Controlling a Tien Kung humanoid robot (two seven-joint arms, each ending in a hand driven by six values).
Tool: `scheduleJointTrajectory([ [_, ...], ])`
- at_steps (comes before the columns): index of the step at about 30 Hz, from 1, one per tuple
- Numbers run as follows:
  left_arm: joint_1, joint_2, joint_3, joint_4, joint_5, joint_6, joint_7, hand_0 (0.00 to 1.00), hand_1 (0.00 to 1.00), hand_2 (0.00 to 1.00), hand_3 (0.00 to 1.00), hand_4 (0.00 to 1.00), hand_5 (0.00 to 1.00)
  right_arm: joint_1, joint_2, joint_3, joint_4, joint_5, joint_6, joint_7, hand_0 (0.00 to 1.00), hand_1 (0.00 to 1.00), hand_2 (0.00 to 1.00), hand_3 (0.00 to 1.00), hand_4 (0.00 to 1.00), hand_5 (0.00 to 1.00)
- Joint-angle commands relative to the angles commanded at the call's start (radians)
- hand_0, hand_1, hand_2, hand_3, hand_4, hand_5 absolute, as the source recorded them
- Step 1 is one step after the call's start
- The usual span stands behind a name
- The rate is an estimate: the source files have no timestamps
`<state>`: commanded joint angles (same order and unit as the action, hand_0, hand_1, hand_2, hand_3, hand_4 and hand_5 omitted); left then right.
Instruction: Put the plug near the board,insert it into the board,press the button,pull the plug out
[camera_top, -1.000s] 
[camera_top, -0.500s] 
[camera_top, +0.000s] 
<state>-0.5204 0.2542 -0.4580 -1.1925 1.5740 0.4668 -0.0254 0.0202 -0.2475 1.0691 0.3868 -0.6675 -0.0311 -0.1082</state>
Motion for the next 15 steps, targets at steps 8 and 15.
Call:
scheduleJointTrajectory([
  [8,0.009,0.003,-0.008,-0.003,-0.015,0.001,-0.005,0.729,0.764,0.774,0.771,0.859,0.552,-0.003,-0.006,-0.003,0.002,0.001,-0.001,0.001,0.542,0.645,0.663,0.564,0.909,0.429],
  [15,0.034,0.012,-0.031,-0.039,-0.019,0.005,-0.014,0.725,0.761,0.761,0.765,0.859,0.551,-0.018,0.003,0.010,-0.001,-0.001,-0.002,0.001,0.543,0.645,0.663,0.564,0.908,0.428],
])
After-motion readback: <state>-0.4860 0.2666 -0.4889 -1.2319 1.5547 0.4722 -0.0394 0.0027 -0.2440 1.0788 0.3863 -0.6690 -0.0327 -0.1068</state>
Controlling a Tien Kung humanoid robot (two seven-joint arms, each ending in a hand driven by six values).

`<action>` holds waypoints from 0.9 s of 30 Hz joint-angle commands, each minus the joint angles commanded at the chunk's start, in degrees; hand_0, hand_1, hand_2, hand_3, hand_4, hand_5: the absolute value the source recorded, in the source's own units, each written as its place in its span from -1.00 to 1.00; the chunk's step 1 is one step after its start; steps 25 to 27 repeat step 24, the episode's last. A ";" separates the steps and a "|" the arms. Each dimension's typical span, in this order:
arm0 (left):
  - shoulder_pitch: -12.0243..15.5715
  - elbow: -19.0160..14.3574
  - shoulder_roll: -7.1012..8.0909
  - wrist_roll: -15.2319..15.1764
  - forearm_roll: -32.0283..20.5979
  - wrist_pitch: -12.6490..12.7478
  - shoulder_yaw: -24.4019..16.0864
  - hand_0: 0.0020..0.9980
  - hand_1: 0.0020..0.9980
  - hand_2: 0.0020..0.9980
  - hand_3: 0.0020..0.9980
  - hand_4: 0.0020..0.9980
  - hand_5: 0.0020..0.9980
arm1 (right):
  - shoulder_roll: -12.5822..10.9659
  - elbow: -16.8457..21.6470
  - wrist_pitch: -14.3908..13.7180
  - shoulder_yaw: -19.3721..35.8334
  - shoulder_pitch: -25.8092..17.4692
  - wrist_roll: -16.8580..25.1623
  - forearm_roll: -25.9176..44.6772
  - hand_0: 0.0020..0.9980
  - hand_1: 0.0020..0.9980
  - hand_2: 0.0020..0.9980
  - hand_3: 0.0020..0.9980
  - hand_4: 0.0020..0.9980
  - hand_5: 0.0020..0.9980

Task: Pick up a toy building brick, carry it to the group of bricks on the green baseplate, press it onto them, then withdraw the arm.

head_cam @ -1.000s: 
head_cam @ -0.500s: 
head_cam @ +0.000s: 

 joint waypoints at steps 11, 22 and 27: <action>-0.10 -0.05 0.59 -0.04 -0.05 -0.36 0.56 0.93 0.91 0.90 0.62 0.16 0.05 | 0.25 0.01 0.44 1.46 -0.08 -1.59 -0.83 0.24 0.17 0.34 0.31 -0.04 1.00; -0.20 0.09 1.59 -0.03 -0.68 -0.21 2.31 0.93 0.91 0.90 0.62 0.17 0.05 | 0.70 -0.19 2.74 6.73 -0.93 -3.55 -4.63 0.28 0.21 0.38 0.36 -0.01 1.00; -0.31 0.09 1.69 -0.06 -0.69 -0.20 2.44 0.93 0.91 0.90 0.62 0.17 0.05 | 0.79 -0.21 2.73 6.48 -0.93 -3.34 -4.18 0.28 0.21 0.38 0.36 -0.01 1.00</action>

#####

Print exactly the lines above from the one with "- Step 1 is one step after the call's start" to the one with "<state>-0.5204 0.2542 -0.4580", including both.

- Step 1 is one step after the call's start
- The usual span stands behind a name
- The rate is an estimate: the source files have no timestamps
`<state>`: commanded joint angles (same order and unit as the action, hand_0, hand_1, hand_2, hand_3, hand_4 and hand_5 omitted); left then right.
Instruction: Put the plug near the board,insert it into the board,press the button,pull the plug out
[camera_top, -1.000s] 
[camera_top, -0.500s] 
[camera_top, +0.000s] 
<state>-0.5204 0.2542 -0.4580 -1.1925 1.5740 0.4668 -0.0254 0.0202 -0.2475 1.0691 0.3868 -0.6675 -0.0311 -0.1082</state>

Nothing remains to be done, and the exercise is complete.